__DATASET EXTRACT__:
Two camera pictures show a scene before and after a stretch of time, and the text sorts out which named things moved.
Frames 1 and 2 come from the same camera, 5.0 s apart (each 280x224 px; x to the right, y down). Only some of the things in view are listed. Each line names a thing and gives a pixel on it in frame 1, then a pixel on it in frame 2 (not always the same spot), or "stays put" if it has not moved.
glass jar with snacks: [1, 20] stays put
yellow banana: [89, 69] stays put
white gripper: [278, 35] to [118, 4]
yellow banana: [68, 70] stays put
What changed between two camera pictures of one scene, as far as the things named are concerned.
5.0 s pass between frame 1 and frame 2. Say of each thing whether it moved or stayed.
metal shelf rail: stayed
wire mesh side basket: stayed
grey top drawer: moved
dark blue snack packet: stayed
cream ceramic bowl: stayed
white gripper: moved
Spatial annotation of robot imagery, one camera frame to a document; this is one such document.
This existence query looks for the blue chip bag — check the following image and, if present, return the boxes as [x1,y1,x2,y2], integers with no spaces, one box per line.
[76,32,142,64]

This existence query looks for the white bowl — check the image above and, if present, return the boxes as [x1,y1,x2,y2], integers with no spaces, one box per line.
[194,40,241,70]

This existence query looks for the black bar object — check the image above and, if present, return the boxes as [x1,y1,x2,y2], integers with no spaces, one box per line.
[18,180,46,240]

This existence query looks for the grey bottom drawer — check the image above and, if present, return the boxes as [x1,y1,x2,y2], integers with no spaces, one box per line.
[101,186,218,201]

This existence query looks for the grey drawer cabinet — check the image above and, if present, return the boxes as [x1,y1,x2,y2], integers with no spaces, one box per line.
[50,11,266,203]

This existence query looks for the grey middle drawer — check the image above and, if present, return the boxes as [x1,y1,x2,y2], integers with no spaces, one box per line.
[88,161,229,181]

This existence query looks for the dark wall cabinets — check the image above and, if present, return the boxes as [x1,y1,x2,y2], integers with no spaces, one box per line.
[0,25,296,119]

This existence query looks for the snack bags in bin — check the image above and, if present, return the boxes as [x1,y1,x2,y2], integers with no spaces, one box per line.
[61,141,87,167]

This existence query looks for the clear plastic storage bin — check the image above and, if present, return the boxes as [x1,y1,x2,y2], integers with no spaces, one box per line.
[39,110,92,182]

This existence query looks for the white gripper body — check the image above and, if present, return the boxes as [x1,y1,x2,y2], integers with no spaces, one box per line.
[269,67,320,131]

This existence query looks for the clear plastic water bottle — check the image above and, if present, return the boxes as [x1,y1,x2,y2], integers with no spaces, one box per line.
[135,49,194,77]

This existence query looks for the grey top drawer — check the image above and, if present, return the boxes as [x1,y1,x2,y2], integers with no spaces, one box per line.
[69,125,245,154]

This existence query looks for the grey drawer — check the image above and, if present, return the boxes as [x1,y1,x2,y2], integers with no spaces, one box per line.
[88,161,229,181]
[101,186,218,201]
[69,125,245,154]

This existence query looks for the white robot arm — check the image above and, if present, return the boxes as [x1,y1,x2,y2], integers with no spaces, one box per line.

__ABOUT THIS TASK__: Your task is to reproduce the entire listing exactly as it appears.

__EXERCISE OUTPUT__:
Two camera pictures show a scene before and after a stretch of time, and the text sorts out which named things moved.
Frames 1 and 2 come from the same camera, 5.0 s apart (each 280x224 px; x to the right, y down). Only some of the things in view are listed. Each line names a thing and gives a pixel on it in frame 1, then a pixel on it in frame 2 (not always the same spot), or "stays put" if it has not moved.
glass jar with snacks: [1, 20] stays put
yellow banana: [89, 69] stays put
white gripper: [278, 35] to [118, 4]
yellow banana: [68, 70] stays put
What changed between two camera pictures of one scene, as far as the things named are concerned.
5.0 s pass between frame 1 and frame 2. Say of each thing whether it moved or stayed.
metal shelf rail: stayed
wire mesh side basket: stayed
grey top drawer: moved
dark blue snack packet: stayed
cream ceramic bowl: stayed
white gripper: moved
Spatial annotation of robot imagery, one camera frame to a document; this is one such document.
This existence query looks for the blue chip bag — check the following image and, if present, return the boxes as [x1,y1,x2,y2], integers with no spaces, one box per line.
[76,32,142,64]

This existence query looks for the white bowl — check the image above and, if present, return the boxes as [x1,y1,x2,y2], integers with no spaces, one box per line.
[194,40,241,70]

This existence query looks for the black bar object — check the image above and, if present, return the boxes as [x1,y1,x2,y2], integers with no spaces, one box per line.
[18,180,46,240]

This existence query looks for the grey bottom drawer — check the image above and, if present, return the boxes as [x1,y1,x2,y2], integers with no spaces, one box per line.
[101,186,218,201]

This existence query looks for the grey drawer cabinet — check the image above and, if present, return the boxes as [x1,y1,x2,y2], integers with no spaces, one box per line.
[50,11,266,203]

This existence query looks for the grey middle drawer — check the image above and, if present, return the boxes as [x1,y1,x2,y2], integers with no spaces, one box per line.
[88,161,229,181]

This existence query looks for the dark wall cabinets — check the image above and, if present, return the boxes as [x1,y1,x2,y2], integers with no spaces, one box per line.
[0,25,296,119]

This existence query looks for the snack bags in bin — check the image above and, if present, return the boxes as [x1,y1,x2,y2], integers with no spaces, one box per line.
[61,141,87,167]

This existence query looks for the clear plastic storage bin — check the image above and, if present, return the boxes as [x1,y1,x2,y2], integers with no spaces, one box per line.
[39,110,92,182]

This existence query looks for the white gripper body — check the image above and, if present, return the boxes as [x1,y1,x2,y2], integers with no spaces, one box per line.
[269,67,320,131]

This existence query looks for the clear plastic water bottle — check the image above and, if present, return the boxes as [x1,y1,x2,y2], integers with no spaces, one box per line.
[135,49,194,77]

This existence query looks for the grey top drawer — check the image above and, if present, return the boxes as [x1,y1,x2,y2], integers with no spaces, one box per line.
[69,125,245,154]

This existence query looks for the grey drawer — check the image above and, if present, return the boxes as [x1,y1,x2,y2], integers with no spaces, one box per line.
[88,161,229,181]
[101,186,218,201]
[69,125,245,154]

This existence query looks for the white robot arm — check the image above and, if present, return the boxes as [x1,y1,x2,y2], integers with no spaces, one box per line.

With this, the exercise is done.